None of the big names of the party or former rivals to Biden have been asked to show up, though in some cases Democrats should probably consider that a blessing in disguise. Beto O’Rourke told the Times, “Not planning to go and to my knowledge no one’s been in touch with us about participating remotely or in person.” And Stacey ‘VP or bust’ Abrams told the paper, “I will appear if summoned.” Yes, we know! No one has summoned you, Stacy.

So what’s left of this convention? Apparently it’s going to be a nightly TV show featuring “pre-edited clips of people speaking from their homes. But the shortened format means there are less speaking slots for up-and-coming Democrats. That may not be a real problem for Biden but it could be a problem longer-term for the party whose top competitors this year were all in their 70s. Conventions were a moment where new talent could make an impression but that will be harder to do this year.

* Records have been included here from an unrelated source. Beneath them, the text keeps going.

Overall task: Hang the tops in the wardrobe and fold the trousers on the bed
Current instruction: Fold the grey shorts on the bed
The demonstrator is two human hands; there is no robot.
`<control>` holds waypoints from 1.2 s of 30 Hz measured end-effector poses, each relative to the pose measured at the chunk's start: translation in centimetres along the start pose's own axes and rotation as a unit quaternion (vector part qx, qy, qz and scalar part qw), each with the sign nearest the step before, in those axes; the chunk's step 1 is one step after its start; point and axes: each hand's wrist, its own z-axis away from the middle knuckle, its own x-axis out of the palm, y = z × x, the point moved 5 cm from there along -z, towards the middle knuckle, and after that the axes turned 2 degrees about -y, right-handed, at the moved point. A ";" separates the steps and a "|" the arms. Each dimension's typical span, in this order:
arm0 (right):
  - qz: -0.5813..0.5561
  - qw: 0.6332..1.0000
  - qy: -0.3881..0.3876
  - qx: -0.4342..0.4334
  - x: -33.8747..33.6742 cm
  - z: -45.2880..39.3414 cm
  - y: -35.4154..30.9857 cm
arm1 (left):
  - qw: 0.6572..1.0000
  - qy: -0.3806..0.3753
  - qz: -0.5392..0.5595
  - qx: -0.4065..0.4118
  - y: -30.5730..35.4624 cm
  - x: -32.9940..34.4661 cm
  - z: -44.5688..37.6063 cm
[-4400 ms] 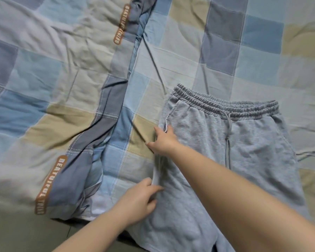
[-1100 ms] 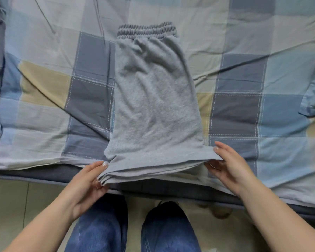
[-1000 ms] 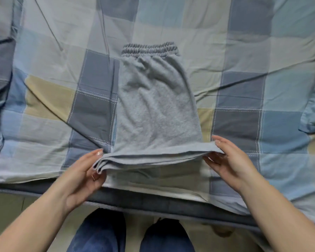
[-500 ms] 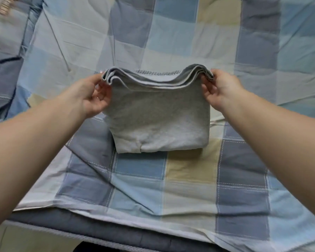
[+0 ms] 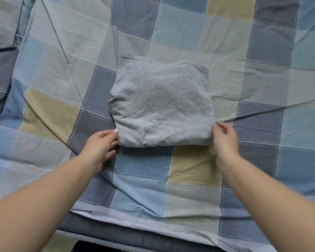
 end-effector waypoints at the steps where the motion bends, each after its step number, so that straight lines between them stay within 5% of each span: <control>1: -0.010 1.000 -0.010 0.018 -0.2 0.7 1.7 | 1.000 -0.010 -0.010 0.002 -1.1 0.3 0.3; 5: -0.133 0.979 -0.104 0.113 0.7 2.3 5.5 | 0.998 0.002 -0.048 0.040 -2.4 1.3 0.5; 10: -0.150 0.984 -0.067 0.067 -0.3 1.2 4.3 | 0.989 0.062 -0.092 0.101 -2.0 -0.4 0.3; 16: -0.204 0.955 -0.149 0.156 0.7 1.3 4.1 | 0.995 -0.062 0.058 -0.046 -2.7 1.6 0.5; 22: -0.203 0.965 -0.090 0.140 -1.1 3.0 5.3 | 0.998 -0.021 0.065 -0.007 -4.7 0.3 2.4; 31: -0.144 0.955 -0.085 0.246 -6.1 12.4 18.0 | 0.995 -0.026 -0.010 -0.096 -18.1 -4.3 9.2; 36: -0.093 0.960 -0.117 0.237 -7.6 15.6 21.1 | 0.992 -0.031 -0.009 -0.118 -21.6 -5.1 11.9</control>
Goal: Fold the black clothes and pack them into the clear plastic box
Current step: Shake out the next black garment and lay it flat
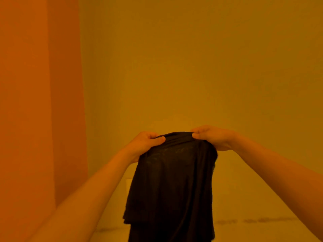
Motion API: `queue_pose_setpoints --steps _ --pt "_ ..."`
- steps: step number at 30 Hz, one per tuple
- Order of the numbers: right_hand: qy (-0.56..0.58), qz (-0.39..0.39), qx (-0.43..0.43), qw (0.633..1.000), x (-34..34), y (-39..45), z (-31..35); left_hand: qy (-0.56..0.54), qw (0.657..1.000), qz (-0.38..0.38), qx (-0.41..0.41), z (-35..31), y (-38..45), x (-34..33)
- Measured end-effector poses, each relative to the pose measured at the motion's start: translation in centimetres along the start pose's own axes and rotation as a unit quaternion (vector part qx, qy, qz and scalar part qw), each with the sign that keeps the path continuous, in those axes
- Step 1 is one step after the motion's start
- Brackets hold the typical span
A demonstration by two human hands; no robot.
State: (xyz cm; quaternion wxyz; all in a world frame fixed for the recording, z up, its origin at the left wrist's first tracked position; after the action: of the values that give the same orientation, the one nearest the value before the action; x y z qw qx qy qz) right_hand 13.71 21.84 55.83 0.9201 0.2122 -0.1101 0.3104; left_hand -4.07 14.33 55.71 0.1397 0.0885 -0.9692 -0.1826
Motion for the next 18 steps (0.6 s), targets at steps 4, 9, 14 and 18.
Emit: queue_pose_setpoints --steps 4,9,14,18 --pt "-0.067 -0.03 -0.006 0.997 -0.3 -0.4 0.5 -0.018 0.998 -0.052 -0.026 -0.8 0.5 2.2" --pt "-0.316 0.001 -0.048 0.947 -0.5 -0.7 0.5 0.097 0.989 -0.091 -0.068 -1.7 0.7 4.2" --pt "-0.235 -0.047 -0.043 0.97 2.3 -1.1 -0.1 0.322 0.942 -0.054 -0.079 -1.4 -0.2 6.8" --pt "-0.153 -0.061 -0.025 0.986 2.6 -1.2 -0.5 0.318 0.946 -0.04 -0.048 -0.4 -0.4 7.9"
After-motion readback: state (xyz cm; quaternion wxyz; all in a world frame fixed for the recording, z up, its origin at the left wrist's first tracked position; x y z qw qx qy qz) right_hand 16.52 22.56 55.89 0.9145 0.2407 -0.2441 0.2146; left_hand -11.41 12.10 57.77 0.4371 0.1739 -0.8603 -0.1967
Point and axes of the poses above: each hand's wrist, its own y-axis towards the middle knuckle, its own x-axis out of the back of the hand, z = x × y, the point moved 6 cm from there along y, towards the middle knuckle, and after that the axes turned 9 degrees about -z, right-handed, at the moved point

What Democrats most hope to accomplish is to present a party that is doing everything it can to play it safe with regard to the coronavirus. They hope that will contrast positively with images from the RNC where thousands of people could potentially be celebrating without masks. In any case, that’s the narrative they are putting out for the media to follow and you can bet the media will follow it whether or not it’s true.

I think Democrats are taking a risk here. There’s a real chance this convention could come across like the response to the State of the Union Address usually does (regardless of which party is giving it), i.e. the SOTU is a big formal event with lots of live reactions and the response usually feels cramped and staged and out of touch with the scope and scale of the SOTU. The difference in this case is that the Republican convention will come one week after the Democratic one. Will that help or hurt Democrats? We’ll have to tune in and see next month.